Ein kulinarisches Liebespaar

Käse und Kartoffeln passen so gut zusammen, dass ihnen der Käser Martin Bienerth und der Kartoffelbauer Marcel Heinrich ein Buch gewidmet haben. Es ist so schön, dass einem auch ohne ein einziges Rezept das Wasser im Mund zusammenläuft.

Der Geschmack guter Lebensmittel beginnt auf dem Acker und im Boden: Der Käser Martin Bienerth (links) und der Kartoffelbauer Marcel Heinrich. Foto: Johannes Tscharner

Früher war für mich eine Kartoffel einfach nur eine Kartoffel.

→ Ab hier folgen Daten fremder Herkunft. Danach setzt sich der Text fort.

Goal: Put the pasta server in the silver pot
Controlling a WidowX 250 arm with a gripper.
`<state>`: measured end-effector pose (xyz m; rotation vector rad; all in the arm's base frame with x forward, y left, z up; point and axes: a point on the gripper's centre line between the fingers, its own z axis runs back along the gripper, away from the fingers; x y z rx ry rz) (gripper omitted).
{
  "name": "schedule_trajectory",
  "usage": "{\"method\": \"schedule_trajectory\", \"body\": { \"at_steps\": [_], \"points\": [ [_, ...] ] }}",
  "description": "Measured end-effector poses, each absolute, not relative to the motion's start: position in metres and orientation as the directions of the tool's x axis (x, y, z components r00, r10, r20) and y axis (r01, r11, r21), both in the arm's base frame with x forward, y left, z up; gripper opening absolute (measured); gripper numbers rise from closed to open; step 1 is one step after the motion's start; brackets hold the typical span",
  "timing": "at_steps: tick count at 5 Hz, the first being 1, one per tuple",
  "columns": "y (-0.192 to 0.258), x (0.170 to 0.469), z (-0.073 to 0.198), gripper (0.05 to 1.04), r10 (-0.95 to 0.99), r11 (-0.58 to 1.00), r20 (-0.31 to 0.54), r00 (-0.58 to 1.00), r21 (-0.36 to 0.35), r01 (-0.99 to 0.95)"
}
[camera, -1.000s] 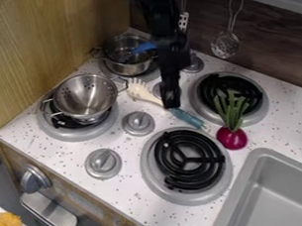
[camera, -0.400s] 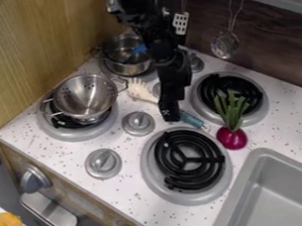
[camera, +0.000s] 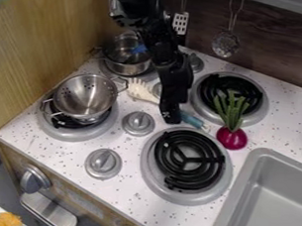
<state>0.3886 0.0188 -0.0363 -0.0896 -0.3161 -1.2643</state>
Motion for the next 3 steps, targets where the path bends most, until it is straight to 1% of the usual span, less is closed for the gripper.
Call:
{"method": "schedule_trajectory", "body": {
  "at_steps": [1,2,3],
  "points": [
    [0.0229,0.3870,-0.0383,1.001,-0.913,0.322,0.301,0.277,0.112,0.940],
    [0.0225,0.3875,-0.0384,0.954,-0.915,0.315,0.303,0.268,0.119,0.942],
    [0.0223,0.3862,-0.0389,0.649,-0.909,0.328,0.302,0.287,0.092,0.940]
  ]
}}
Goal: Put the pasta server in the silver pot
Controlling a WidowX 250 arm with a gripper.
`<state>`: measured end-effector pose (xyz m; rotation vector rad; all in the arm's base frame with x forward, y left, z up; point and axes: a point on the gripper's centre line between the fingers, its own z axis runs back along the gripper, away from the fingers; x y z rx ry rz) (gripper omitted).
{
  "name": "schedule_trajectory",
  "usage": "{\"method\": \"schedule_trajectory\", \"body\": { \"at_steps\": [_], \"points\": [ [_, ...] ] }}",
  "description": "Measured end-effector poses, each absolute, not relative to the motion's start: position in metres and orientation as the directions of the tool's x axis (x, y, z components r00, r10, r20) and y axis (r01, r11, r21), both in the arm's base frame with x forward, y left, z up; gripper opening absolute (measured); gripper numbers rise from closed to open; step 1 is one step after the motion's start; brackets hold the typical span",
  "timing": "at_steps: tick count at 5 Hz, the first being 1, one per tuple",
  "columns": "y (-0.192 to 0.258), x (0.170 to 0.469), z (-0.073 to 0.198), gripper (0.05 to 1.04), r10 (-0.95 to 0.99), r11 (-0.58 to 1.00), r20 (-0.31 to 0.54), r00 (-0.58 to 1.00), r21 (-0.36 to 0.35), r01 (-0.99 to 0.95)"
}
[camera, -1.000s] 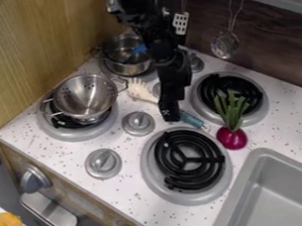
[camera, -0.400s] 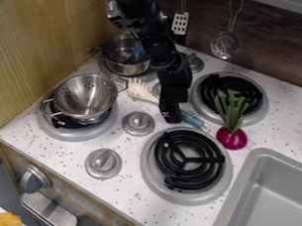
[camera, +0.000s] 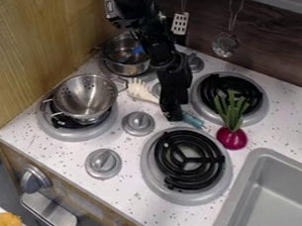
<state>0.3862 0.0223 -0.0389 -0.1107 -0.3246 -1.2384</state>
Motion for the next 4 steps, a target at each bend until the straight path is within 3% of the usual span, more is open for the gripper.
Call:
{"method": "schedule_trajectory", "body": {
  "at_steps": [1,2,4],
  "points": [
    [0.0205,0.3855,-0.0387,0.399,-0.907,0.323,0.310,0.284,0.079,0.943],
    [0.0207,0.3832,-0.0398,0.246,-0.913,0.309,0.304,0.273,0.078,0.948],
    [0.0222,0.3818,-0.0381,0.231,-0.930,0.282,0.264,0.257,0.059,0.958]
  ]
}}
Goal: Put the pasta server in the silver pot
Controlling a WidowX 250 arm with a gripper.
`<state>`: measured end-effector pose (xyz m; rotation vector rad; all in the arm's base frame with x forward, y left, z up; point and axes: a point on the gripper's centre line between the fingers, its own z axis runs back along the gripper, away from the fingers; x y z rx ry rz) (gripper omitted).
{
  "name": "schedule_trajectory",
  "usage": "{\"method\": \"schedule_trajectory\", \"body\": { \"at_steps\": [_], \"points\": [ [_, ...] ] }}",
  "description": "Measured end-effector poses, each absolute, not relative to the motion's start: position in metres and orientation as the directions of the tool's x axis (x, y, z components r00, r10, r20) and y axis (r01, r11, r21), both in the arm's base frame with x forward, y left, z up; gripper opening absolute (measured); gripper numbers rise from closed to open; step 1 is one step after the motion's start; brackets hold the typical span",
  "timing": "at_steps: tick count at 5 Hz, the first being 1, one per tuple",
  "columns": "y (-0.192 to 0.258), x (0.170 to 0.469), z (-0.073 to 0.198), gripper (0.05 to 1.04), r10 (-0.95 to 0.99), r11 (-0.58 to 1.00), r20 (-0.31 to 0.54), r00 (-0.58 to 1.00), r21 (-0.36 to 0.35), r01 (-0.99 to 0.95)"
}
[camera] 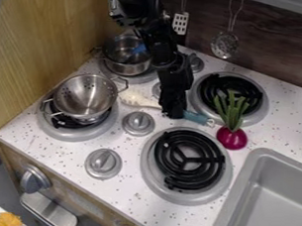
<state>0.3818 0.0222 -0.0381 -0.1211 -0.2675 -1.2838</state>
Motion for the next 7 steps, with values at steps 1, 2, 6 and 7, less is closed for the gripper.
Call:
{"method": "schedule_trajectory", "body": {
  "at_steps": [1,2,6,7],
  "points": [
    [0.024,0.379,-0.034,0.226,-0.932,0.290,0.241,0.271,0.047,0.956],
    [0.022,0.384,-0.022,0.226,-0.918,0.322,0.264,0.295,0.063,0.945],
    [0.024,0.403,0.013,0.226,-0.943,0.228,0.263,0.204,0.062,0.972],
    [0.031,0.400,0.012,0.226,-0.954,0.224,0.218,0.208,0.053,0.973]
  ]
}}
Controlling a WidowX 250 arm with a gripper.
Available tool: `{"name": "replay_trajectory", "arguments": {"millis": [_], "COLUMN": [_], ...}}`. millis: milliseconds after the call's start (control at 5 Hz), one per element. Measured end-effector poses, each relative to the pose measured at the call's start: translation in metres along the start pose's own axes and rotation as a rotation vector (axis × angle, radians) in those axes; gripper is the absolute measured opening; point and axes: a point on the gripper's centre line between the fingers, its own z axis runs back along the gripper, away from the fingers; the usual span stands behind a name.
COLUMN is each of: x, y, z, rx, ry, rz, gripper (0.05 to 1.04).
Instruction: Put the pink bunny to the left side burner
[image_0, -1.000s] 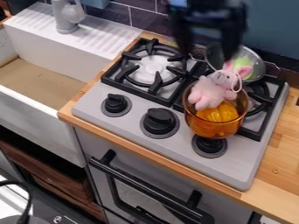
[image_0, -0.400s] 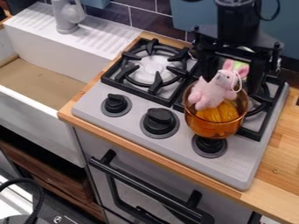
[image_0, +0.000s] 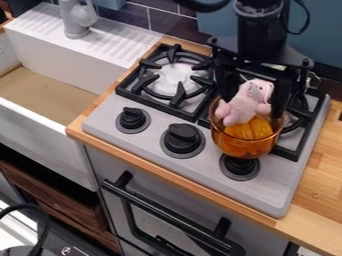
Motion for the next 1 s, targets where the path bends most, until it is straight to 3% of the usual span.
{"name": "replay_trajectory", "arguments": {"millis": [400, 800, 1000], "x": [-0.014, -0.018, -0.016], "y": [0.009, 0.010, 0.010], "z": [-0.011, -0.017, -0.016], "rx": [0.016, 0.041, 0.043], "ry": [0.051, 0.046, 0.036], "rz": [-0.013, -0.022, -0.019], "gripper": [0.994, 0.948, 0.672]}}
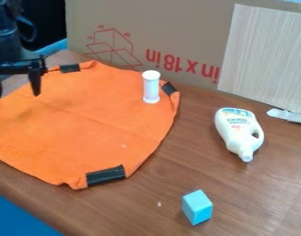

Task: Fold the cloth from bottom left to top right

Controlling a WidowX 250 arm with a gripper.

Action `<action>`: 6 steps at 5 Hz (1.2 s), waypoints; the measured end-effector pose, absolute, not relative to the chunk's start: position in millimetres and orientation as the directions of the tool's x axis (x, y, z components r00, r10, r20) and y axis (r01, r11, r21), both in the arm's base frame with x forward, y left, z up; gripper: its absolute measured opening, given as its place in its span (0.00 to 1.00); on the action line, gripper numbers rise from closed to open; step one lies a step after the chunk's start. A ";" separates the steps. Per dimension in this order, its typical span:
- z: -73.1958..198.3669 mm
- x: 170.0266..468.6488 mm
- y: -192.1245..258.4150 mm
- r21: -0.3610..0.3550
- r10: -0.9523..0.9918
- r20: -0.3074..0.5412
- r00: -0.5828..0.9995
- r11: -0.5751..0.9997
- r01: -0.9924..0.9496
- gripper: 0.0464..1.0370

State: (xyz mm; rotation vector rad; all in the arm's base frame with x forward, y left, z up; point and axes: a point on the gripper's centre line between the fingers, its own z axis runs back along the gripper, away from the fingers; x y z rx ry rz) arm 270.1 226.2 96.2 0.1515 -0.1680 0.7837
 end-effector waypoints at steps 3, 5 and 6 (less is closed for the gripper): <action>103.1 221.0 245.2 -0.022 0.681 0.246 0.690 0.715 -0.698 0.96; 87.8 205.9 244.2 0.028 0.688 0.237 0.686 0.701 -0.712 0.96; 86.3 205.3 244.6 0.031 0.691 0.241 0.681 0.696 -0.717 0.96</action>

Meine Mutter kochte Kartoffeln für uns zum Mittagessen, manchmal mit Fleisch, selten mit Fisch, aber immer mit viel Gemüse. Später musste ich Kartoffeln kaufen gehen und lernte, dass es festkochende und mehlige Kartoffeln gab. Und ich erinnere mich, wie im Keller gegen den Frühling die langen Triebe aus dem Kartoffelsack gewachsen sind, wie meine Mutter die Triebe beim Zubereiten der «Mittagskartoffeln» abgebrochen hat, wie die Kartoffeln manchmal schon schrumpelig waren und sie daraus die besten Kartoffelpuffer machte. Gleichzeitig höre ich noch, als wäre es gestern gewesen, wie sie im Frühling auf die Frühkartoffeln wartete und sie kaum erwarten konnte. Meine Mutter kochte immer Kartoffeln, der Topf war immer voll. Erst gab es Salzkartoffeln oder Kartoffelbrei, vom ersten Rest am anderen Tag Bratkartoffeln und am dritten Tag Kartoffelsalat.

Ein Sack Kartoffeln war immer mit dabei, als ich später auf die Alp ging und mir im Herbst einen dreimonatigen Essensplan für den kommenden Sommer ausdachte. Während des Sommers gab es dann  auch schon bald frische, junge und kleine Kartoffeln, die «Schweine­kartoffeln» von unseren Bauern, die sie uns auf die Alp brachten. So sind sich Kartoffeln und Käse immer wieder begegnet, beide im Käsekeller gelagert.

Foto: Martin Bienerth

In meiner Erinnerung gehörten beide schon immer zusammen wie ein kulinarisches Liebespaar. Auf der Alp lernte ich auch zu haushalten und zu kochen. Schnell musste es meistens gehen, das Kochen, denn es gab viel Arbeit, da blieb keine Zeit für aufwändige Essenskreationen. Und viel musste es auch sein, die Töpfe und Teller mussten voll sein, denn Arbeitstage von morgens um 4 Uhr bis abends um 21 Uhr waren normal, und das braucht Energie.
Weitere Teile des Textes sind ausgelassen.